In this issue: Jonah enters the mysterious corridors of Lower Tethys. A guerrilla movement would need to be too chaotic, too unpredictable, to be forecast by an echo of the Pax. What is it like to be a bacteria, trying to flee its own cells? Also – guest talks & an emerging protocol fiction canon, highlights from Discord, and a note on the upcoming Edge City Esmeralda.
Continued from The Entropic Gate - Part I.
III. The Resistance That Isn’t
Jonah followed Kaida through the abandoned arteries of Lower Tethys, a space that shouldn’t exist. The optimization protocols should have erased such inefficiencies long ago. Yet here, beneath the quantum-stitched streets, beneath the flawless skyline, something stubborn and human had taken root.
For years, Jonah fought his own quiet war – not with weapons, but with data, subtle market perturbations, and statistical irregularities that blurred into noise. His resistance was methodical, surgical, the work of someone who understood the machine well enough to introduce imperfections it couldn’t detect.

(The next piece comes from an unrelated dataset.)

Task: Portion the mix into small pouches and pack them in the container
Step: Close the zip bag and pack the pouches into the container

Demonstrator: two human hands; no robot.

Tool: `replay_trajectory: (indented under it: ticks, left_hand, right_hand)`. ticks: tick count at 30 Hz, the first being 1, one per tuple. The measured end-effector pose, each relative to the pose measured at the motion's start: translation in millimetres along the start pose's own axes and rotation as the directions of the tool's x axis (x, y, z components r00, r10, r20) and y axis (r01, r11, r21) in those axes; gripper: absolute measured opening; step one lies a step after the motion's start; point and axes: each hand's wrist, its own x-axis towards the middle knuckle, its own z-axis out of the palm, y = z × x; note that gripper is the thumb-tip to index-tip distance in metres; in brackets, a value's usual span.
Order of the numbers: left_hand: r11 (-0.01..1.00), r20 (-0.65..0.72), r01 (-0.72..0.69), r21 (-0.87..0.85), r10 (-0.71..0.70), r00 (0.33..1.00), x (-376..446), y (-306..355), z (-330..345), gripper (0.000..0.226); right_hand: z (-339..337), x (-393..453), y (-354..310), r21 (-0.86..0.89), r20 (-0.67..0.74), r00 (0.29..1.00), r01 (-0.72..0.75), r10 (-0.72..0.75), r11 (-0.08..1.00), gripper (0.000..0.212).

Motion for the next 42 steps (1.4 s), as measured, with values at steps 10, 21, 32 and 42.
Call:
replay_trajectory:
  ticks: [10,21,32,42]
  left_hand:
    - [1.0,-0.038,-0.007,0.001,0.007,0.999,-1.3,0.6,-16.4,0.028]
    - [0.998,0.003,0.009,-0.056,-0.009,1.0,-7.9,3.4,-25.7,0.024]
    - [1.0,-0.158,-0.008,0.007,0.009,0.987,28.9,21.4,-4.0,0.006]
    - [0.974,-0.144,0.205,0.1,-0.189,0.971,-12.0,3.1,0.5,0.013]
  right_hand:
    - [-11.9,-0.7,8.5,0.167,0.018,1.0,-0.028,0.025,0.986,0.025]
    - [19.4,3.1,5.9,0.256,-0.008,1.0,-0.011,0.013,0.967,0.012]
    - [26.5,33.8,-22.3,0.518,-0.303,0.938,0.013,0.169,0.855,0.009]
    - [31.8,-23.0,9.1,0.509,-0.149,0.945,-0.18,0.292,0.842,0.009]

But a physical rebellion was offensive. It was messy, irrational, inefficient. Kaida’s people weren’t engineers dismantling a flawed system; they were scavengers, clinging to the idea of resistance without understanding they had already lost.
The corridors around them pulsed faintly with redirected energy veins. The city’s lattice flickered at the edges, struggling against an unseen strain. That was the first sign – the thinness of control.
The second was the ease with which he found them.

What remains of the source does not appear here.